> Your goal
All of the data below should come back exactly as written, minus its images.

========================

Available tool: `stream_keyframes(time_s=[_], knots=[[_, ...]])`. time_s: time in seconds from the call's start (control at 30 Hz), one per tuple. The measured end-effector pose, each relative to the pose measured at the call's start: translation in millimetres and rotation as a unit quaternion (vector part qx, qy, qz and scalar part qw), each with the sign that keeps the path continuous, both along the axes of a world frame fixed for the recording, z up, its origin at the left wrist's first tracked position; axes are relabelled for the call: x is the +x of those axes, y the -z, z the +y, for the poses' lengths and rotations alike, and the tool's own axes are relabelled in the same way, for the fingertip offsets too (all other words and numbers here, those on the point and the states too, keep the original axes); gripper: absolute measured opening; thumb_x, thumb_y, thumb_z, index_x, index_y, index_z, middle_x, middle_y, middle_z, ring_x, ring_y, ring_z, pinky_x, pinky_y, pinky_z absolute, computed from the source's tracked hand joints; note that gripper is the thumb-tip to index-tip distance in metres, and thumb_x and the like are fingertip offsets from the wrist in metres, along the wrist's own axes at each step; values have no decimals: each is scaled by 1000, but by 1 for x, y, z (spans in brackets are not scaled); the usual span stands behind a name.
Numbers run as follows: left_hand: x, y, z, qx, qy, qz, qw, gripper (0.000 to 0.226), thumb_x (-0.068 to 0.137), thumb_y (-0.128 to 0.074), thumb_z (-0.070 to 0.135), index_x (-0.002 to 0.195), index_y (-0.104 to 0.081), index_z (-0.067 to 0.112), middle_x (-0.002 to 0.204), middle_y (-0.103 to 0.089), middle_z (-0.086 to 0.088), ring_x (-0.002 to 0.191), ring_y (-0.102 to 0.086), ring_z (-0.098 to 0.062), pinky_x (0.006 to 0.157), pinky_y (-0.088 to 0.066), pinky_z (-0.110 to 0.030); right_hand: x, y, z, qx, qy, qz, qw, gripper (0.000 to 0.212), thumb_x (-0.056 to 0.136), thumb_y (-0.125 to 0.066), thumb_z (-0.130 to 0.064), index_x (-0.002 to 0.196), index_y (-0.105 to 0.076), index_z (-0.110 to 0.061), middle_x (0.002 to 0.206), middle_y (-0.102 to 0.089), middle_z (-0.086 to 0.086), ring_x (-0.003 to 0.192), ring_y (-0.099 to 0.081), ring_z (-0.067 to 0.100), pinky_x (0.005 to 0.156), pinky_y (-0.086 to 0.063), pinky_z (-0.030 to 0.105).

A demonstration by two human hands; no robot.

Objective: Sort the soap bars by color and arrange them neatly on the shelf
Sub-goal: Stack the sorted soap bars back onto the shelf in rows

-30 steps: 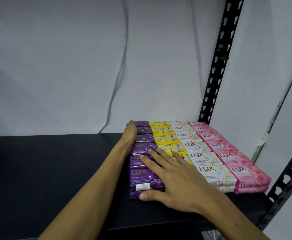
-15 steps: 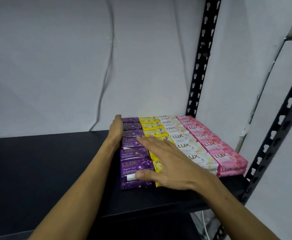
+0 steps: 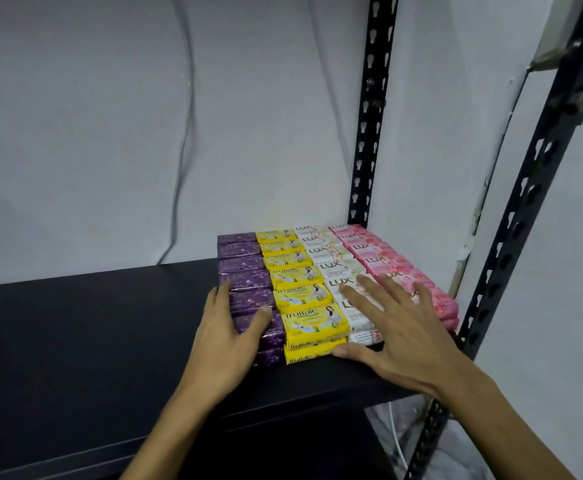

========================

> Response
Available tool: `stream_keyframes(time_s=[_], knots=[[_, ...]])`. time_s: time in seconds from the call's start (control at 30 Hz), one per tuple. The measured end-effector pose, each relative to the pose measured at the call's start: translation in millimetres and rotation as a unit quaternion (vector part qx, qy, qz and scalar part qw), each with the sign that keeps the path continuous, both along the axes of a world frame fixed for the recording, z up, its origin at the left wrist's first tracked position; axes are relabelled for the call: x is the +x of those axes, y the -z, z the +y, for the poses' lengths and rotations alike, and the tool's own axes are relabelled in the same way, for the fingertip offsets too (all other words and numbers here, those on the point and the states too, keep the original axes); gripper: absolute measured opening; thumb_x, thumb_y, thumb_z, index_x, index_y, index_z, middle_x, middle_y, middle_z, ring_x, ring_y, ring_z, pinky_x, pinky_y, pinky_z absolute, computed from the source's tracked hand joints; note that gripper is the thumb-tip to index-tip distance in metres, and thumb_x and the like are fingertip offsets from the wrist in metres, along the wrist's own axes at each step; values have no decimals: each is scaled by 1000, but by 1 for x, y, z (spans in brackets are not scaled); the usual span stands behind a name.
Numbers run as follows: left_hand: x, y, z, qx, qy, qz, qw, gripper (0.000 to 0.226), thumb_x (-0.068 to 0.137), thumb_y (-0.128 to 0.074), thumb_z (-0.070 to 0.135), index_x (-0.002 to 0.195), index_y (-0.104 to 0.081), index_z (-0.067 to 0.112), middle_x (-0.002 to 0.204), middle_y (-0.103 to 0.089), middle_z (-0.086 to 0.088), ring_x (-0.002 to 0.191), ring_y (-0.102 to 0.086), ring_z (-0.098 to 0.062), pinky_x (0.006 to 0.157), pinky_y (-0.088 to 0.066), pinky_z (-0.110 to 0.030); right_hand: x, y, z, qx, qy, qz, qw, gripper (0.000 to 0.212), thumb_x (-0.056 to 0.136), thumb_y (-0.125 to 0.066), thumb_z (-0.130 to 0.064), index_x (-0.002 to 0.196), index_y (-0.105 to 0.076), index_z (-0.110 to 0.061), middle_x (0.002 to 0.206), middle_y (-0.102 to 0.089), middle_z (-0.086 to 0.086), ring_x (-0.003 to 0.192), ring_y (-0.099 to 0.081), ring_z (-0.067 to 0.100), pinky_x (0.005 to 0.156), pinky_y (-0.086 to 0.063), pinky_z (-0.030 to 0.105).

A demonstration by two human hands; no robot.

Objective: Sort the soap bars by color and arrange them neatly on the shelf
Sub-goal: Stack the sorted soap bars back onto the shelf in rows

-30 steps: 
-15 steps: 
+0 steps: 

Output is complete for this exercise.